Light is one of the few constants of our daily lives; it shows in different forms, colours and contexts. It is, in fact such a normal occurrence, that we rarely pay attention it.
But when making videos, using the right light is not as immediate as it seems. Catching the right light, or creating it artificially can easily become one of the biggest concerns -and challenges- we have to face.
One of the biggest struggles for video makers, is that video is a 2D medium that aspires to be 3D so that it can appear as realistic as possible.
The idea behind it, is that viewers tend to be drawn into products that are familiar to them. Thus, “copying” reality (also in terms of lights) is very important when creating a video.
Tips and Tricks:
Setting up your lights correctly to achieve three dimensionality, is fundamental when filming a video that aims to be realistic.

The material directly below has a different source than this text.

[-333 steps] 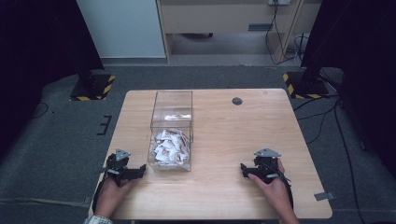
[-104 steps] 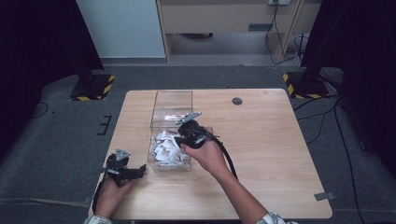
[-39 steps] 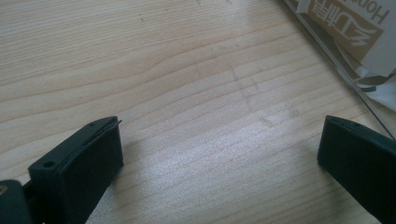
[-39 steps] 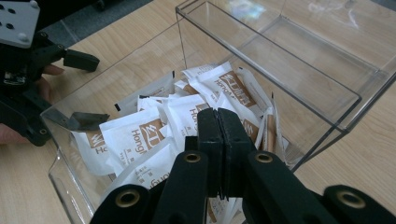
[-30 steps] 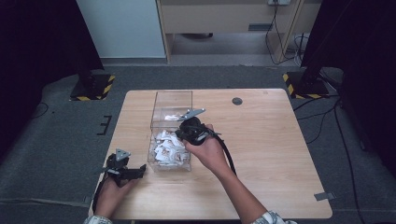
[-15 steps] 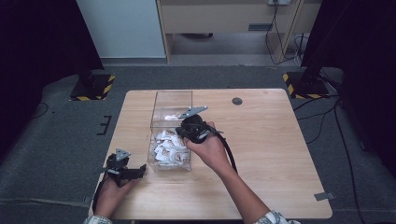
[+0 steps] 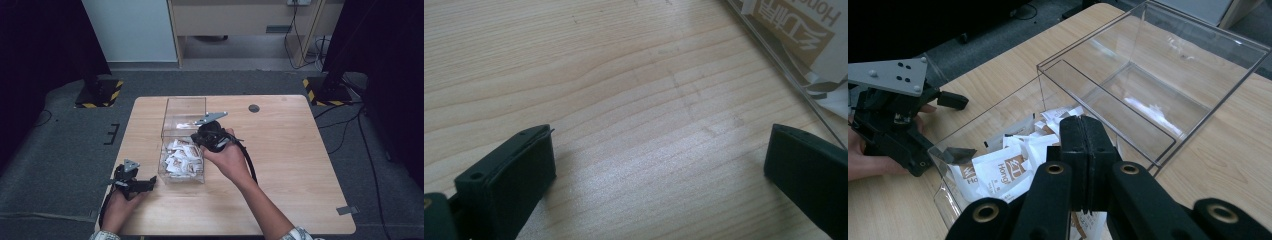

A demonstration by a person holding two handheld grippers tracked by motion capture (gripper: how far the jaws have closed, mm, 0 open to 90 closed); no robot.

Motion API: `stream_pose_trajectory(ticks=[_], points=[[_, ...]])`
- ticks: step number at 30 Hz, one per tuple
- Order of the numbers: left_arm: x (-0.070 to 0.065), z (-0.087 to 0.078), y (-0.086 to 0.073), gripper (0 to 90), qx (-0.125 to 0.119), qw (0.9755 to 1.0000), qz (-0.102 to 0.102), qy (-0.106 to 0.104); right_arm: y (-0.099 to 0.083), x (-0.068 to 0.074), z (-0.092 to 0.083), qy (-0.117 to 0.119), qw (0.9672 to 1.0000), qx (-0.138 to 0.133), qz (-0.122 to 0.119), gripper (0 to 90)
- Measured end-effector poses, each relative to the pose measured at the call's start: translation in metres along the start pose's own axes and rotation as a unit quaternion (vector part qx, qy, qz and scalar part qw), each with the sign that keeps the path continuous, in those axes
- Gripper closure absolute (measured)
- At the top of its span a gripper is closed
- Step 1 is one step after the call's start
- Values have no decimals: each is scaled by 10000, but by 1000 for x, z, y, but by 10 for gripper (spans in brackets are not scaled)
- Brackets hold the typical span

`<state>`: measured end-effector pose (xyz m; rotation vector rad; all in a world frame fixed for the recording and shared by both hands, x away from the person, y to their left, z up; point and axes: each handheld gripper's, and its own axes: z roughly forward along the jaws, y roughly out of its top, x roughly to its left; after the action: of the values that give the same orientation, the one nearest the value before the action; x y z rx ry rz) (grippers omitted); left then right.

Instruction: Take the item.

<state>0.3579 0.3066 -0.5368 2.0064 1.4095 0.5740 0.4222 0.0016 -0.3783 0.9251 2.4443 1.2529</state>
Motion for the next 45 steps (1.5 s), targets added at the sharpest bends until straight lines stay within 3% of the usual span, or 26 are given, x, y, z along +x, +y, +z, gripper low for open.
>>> stream_pose_trajectory(ticks=[27,45], points=[[0,0,0,0,0,10000,0,0,9,-20,-28,-152,9997,-176,119,897],[0,0,0,0,1,10000,1,0,-4,-44,-40,-353,9990,-139,255,896]])
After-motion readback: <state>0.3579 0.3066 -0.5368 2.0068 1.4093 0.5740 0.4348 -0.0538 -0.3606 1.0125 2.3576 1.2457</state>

There are many ways to recreate this three dimensionality; lens selection, set design, and how to light up subjects are just some examples.
In general, using light correctly can create depth and make your video more three dimensional and cinematic.
Also, depending on where you position your light, the shadows will allow you to form different shapes and patterns on your subject.
An easy lighting trick, is to place the key light slightly above your subject and about 45 degrees from the camera and off to one side. This will put a strong catch-light in your subject’s eyes, giving the subject that cinematic eye sparkle look.
Alternatively, you can use a strong catch-light to draw your viewers’ attention to the subject. If the subject of your scene is a person, this will also create a nice, flattering drop shadow on the face and underneath the chin that outlines the jaw which will help in creating dimension and depth.
Shadows are great to create dimension, but they can easily become a double edged sword if not used properly.
If you place the light too high above the subject, you will create dark shadows around the eyes, below the nose and lips which could be very unflattering.
On the other hand, placing the light too low below the subject will highlight underneath the chin, the nostril and the eyebrow ridge, creating an unnatural and scary look.
This mostly happens because light sources do not naturally come from below us.
So, when lighting a scene, always observe the behaviour of lights and shadows on your subjects, and position the latter so that they will be complimented and used to their maximum potential.
By following all these tips and practicing, you will quickly notice the difference in your videos!